Exercise instructions -> For the data below, restate word for word only the lines from the line containing "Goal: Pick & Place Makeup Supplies" through the line containing "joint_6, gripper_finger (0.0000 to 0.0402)", both ends included.

++++ Material for this exercise ++++

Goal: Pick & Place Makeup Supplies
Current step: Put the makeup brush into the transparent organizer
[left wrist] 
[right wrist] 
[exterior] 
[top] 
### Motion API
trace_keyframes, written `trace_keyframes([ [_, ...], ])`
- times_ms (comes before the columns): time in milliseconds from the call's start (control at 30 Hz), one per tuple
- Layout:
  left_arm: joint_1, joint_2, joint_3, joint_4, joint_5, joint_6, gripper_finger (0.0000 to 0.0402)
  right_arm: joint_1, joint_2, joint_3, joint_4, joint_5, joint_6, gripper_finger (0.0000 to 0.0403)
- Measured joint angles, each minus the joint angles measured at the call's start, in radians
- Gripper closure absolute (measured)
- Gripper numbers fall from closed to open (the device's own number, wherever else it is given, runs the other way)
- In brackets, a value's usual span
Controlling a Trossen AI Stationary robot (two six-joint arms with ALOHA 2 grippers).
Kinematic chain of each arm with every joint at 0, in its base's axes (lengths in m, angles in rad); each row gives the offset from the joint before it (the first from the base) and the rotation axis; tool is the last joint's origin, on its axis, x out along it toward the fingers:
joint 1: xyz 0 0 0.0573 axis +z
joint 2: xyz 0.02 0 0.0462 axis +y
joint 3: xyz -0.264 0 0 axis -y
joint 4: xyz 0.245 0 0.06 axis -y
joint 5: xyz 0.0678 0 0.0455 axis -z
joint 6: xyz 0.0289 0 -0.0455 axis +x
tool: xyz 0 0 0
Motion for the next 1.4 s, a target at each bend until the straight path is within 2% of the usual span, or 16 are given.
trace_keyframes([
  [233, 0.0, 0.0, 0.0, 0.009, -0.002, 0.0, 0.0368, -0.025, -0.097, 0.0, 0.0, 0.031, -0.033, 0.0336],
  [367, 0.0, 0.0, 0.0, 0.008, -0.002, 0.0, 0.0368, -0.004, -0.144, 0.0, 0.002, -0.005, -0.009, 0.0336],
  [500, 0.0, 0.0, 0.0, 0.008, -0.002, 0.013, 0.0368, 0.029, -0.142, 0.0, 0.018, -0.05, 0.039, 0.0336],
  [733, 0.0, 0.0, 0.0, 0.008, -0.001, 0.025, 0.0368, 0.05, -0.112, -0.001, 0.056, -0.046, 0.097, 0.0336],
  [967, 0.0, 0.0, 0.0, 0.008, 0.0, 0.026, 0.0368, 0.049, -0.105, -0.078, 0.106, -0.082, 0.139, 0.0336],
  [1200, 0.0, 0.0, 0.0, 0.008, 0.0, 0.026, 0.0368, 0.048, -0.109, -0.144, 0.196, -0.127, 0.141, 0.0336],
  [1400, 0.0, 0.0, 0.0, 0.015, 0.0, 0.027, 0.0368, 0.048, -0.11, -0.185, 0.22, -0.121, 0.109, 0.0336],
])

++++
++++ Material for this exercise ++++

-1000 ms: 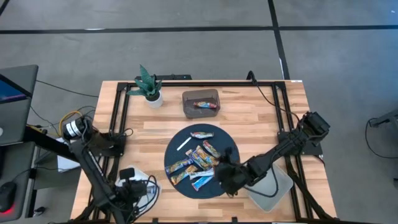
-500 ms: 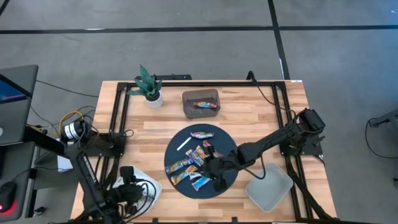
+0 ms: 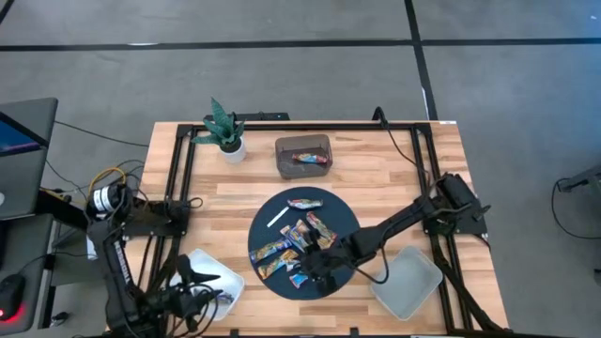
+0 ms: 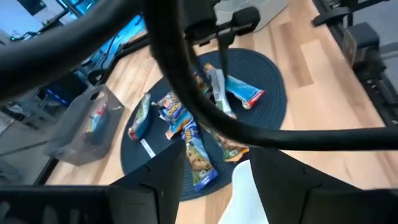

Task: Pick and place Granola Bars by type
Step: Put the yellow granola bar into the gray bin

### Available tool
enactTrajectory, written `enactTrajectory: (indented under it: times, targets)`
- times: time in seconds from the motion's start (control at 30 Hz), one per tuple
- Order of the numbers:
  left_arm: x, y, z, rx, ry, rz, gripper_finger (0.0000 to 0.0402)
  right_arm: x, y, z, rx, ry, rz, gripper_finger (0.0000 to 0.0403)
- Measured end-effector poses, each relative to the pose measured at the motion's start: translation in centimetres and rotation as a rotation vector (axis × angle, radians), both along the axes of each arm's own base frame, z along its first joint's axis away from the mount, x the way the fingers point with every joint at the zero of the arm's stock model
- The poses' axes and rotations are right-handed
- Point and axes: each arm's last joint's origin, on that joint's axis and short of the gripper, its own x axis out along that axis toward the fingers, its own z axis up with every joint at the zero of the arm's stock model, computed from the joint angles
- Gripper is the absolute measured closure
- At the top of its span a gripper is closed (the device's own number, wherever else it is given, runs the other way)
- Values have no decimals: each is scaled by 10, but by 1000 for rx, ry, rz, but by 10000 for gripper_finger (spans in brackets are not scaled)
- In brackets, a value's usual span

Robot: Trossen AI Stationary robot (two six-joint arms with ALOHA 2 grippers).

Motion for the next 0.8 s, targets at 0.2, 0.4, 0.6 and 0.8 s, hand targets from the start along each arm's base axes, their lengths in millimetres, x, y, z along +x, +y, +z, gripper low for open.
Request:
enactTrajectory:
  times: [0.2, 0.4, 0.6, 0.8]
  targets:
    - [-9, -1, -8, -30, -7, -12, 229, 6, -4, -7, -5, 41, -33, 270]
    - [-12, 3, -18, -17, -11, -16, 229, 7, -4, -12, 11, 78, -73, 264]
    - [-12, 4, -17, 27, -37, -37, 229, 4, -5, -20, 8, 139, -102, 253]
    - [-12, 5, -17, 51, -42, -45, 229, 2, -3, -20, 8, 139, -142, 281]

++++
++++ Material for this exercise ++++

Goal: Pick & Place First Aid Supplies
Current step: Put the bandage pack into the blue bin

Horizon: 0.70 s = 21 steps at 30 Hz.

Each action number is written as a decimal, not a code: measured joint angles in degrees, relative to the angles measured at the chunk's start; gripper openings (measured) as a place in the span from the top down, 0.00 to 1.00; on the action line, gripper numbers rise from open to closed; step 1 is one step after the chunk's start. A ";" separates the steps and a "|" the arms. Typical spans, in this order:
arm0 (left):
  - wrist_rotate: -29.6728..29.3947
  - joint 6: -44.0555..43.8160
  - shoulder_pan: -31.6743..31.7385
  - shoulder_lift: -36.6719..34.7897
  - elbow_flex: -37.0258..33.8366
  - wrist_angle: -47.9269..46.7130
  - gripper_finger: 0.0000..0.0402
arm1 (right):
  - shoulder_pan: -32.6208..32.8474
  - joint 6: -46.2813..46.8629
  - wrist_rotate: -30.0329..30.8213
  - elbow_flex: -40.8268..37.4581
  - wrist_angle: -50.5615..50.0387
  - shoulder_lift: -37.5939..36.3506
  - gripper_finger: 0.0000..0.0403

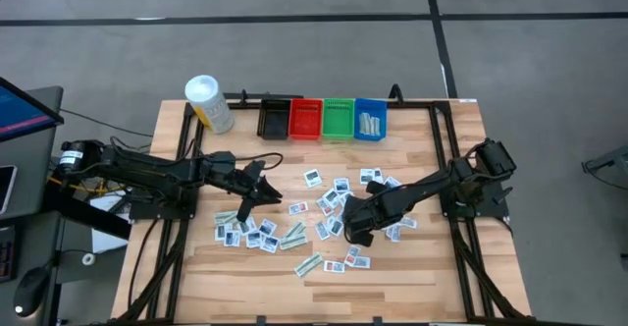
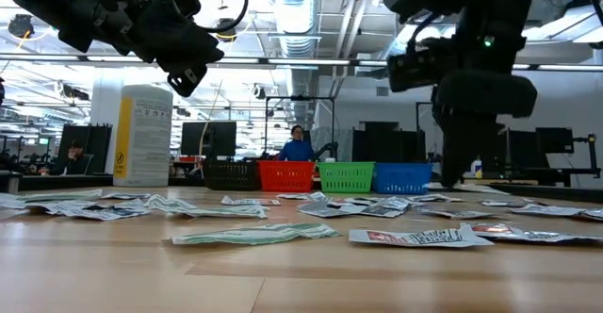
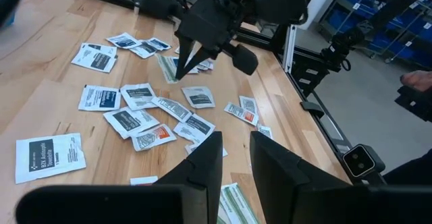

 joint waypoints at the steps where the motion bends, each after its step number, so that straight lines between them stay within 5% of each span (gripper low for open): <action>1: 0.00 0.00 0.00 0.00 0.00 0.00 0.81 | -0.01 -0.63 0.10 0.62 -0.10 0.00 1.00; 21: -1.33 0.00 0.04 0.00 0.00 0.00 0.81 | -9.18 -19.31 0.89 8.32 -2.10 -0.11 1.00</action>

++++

Exercise response ->
Goal: Pick & Place Makeup Supplies
Current step: Put the makeup brush into the transparent organizer
[left wrist] 
[right wrist] 
[exterior] 
[top] 
### Motion API
trace_keyframes, written `trace_keyframes([ [_, ...], ])`
- times_ms (comes before the columns): time in milliseconds from the call's start (control at 30 Hz), one per tuple
- Layout:
  left_arm: joint_1, joint_2, joint_3, joint_4, joint_5, joint_6, gripper_finger (0.0000 to 0.0402)

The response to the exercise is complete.